Publication
First published in The Week’s News, February 4th, 1888.
Collected in:
- Early Verse, Outward Bound Edition vol.17, 1900
- Early Verse, Edition de Luxe vol. 18, 1900
- Sussex Edition, vol. 32, p. 13
- Burwash Edition, vol. 25
- Early Verse 1879-1889, ed. Andrew Rutherford (1986) p. 190
See David Alan Richards p. 142. The poem is listed in ORG (p. 5194) as no. 292.
Andrew Rutherford (p. 190) notes that when it was collected the fifth verse – ‘What he did I cannot say …’ , which we have placed within brackets, was omitted. In the original version the last line of the tenth verse reads: ‘Doing budh for his betters.. [substituting for them. as Anglo-Indian readers would understand]. Line 4 of the eleventh verse had ‘dire’ for ‘open’, amd line six of the last verse reads: ‘I should think his end, Alas!’.
The poem was written two years after the first edition of Departmental Ditties, and was not included in the later editions of that collection in India or Britain. It was included – as a Departmental Ditty – in the ‘Early Verse’ volumes of the Outward Bound Edition and the Edition de Luxe, but not in later collections until Sussex and Burwash.
The poem
To the fury of rival colleagues a junior official, Hastings Clive Macaulay Bevys, graced with the names of earlier great men, is brilliaintly successful. In his office he has an assistant, Concepcion Gabral, a shadowy figure, ill favoured and of mixed race. No-one is quite sure what he does, other than assisting Bevys.
However, when Bevys is promoted to distant posts, he proves spectacularly incompetent, and is eventually sacked. The clue to the mystery, known to the poet, is that it was the unimpressive but able Gabral who had really been doing the good work.
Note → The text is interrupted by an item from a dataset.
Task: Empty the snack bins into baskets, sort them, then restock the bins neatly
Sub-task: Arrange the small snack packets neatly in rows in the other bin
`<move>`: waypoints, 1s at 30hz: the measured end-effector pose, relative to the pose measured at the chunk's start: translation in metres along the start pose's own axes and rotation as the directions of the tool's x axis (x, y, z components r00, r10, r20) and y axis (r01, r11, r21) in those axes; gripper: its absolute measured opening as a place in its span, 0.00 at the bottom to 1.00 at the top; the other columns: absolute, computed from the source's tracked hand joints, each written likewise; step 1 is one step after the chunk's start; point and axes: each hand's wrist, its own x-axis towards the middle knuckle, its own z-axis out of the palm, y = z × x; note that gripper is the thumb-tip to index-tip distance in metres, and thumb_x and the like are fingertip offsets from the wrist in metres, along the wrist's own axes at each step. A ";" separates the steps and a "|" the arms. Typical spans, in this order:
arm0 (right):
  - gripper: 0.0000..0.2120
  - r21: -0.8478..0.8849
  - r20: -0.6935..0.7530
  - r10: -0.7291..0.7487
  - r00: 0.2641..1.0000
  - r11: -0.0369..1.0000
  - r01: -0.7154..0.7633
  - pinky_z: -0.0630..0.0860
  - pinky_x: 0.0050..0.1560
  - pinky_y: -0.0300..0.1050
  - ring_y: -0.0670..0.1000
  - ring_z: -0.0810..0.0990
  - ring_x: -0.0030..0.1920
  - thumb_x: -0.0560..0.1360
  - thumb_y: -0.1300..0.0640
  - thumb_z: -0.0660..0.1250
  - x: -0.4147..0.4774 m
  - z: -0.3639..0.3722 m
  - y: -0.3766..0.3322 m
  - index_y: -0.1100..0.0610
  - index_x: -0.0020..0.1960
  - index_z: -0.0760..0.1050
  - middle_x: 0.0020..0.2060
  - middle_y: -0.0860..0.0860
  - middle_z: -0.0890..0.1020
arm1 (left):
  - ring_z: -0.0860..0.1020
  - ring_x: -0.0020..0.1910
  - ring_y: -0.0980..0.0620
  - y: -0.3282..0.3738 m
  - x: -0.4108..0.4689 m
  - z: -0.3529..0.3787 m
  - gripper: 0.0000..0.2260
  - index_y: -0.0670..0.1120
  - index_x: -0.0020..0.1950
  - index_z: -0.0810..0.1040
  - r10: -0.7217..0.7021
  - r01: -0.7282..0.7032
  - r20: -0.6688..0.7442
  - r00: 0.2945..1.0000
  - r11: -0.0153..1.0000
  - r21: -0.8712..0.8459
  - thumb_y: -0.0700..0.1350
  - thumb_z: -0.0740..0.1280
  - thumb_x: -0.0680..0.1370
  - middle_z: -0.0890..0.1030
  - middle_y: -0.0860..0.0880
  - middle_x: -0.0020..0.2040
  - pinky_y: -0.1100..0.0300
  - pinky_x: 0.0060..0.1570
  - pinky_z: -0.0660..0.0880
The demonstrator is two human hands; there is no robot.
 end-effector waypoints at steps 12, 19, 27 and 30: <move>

The metre has a faint echo of “Hiawatha” by Longfellow, a poem which Kipling knew well.
Background
When “The Man and the Shadow” was written, the young Kipling, though only twenty-two, had been working in India for over five years, including several Simla seasons. As generally emerges from Departmental Ditties and his tales of those times, he was familiar with officials and their work, the long hours that men in the ICS were condemned to, often in appalling conditions, the exacting traditions of the service, and the ruthless competition for promotion, which might often depend on personal influence, or on one’s skill in taking the credit for another’s work.
As with many of the Ditties, we do not know whether the elaborate names in the poem concealed a real case that Kipling’s readers would have recognised, or whether he was simply highlighting the tendency of incompetent men to depend on the ability of their juniors.
Notes on the Text
[Verse 2]
Clomb climbed.
Hastings Clive Macaulay Names of three distinguished figures in the history of British India.
[Verse 4]
Saddle-hued brown-faced, the colour of a saddle.
Santu Ribiera Paul Luz Concepcion Gabral Clearly not an Englishman, evidently of mixed race and a Catholic. The names – and Kipling was always very particular about names – suggest a man of partly Portuguese or Goan origin, or from the former Portuguese settlement in Chittagong in Bengal.
In “The Gate of a Hundred Sorrows” in Plain Tales from the Hills, the narrator refers to ‘My friend, Gabral Misquitta, the half-caste…’
[Verse 5]
break the eggs for Bevy’s suction The expression ‘Teach your grandmother to suck eggs’ means to needlessly explain the obvious. The implication is that Gabral was not thought to be doing anything particularly important.
Cut in graduated stages/ Everybody’s else’s wages? The half-serious suspicion by Bevys’s fellows of what his accounts clerk might be up to.
[Verse 6]
into Burmahorbengal Two possible postings for a successful man, to Bengal, Britain’s oldest Indian possession, or Burmah (later Burma, and now Myanmar), the most recent.
[Verse 8]
Where the Englishman so few is There were only a few hundred members of the Indian Civil Service to govern that vast territory. Many Indians would never have encountered an Englishman.
Fell innumerable bastings Innumerable scalding hot reprimands. When roasting a chicken one ‘bastes’ it by pouring hot fat over it.
[Verse 10]
‘Twixt Peshawur and Colaba Peshawar is on the North-West Frontier, on the border with Afghanistan. Colaba is an area of the city of Mumbai (then Bombay)..
A civilian Micawber A civilian with a small ‘c’ would not have the status of an official. Mr Micawber in David Copperfield by Charles Dickens was perpetually in financial difficulties, and ‘hoping for something to turn up’.
Micawber does not strictly rhyme with ‘harbour’ as the poet admits in the following line.
In officiating’ fetters,/ Doing duty for his betters doing office work, presumably of lowly status, in a Government department.
[Verse 12]
his end, alas!/ Will be madness or—Madras. To men in northern India a posting to Madras (now Chennai) in the south, would have seemed a fate worse than death.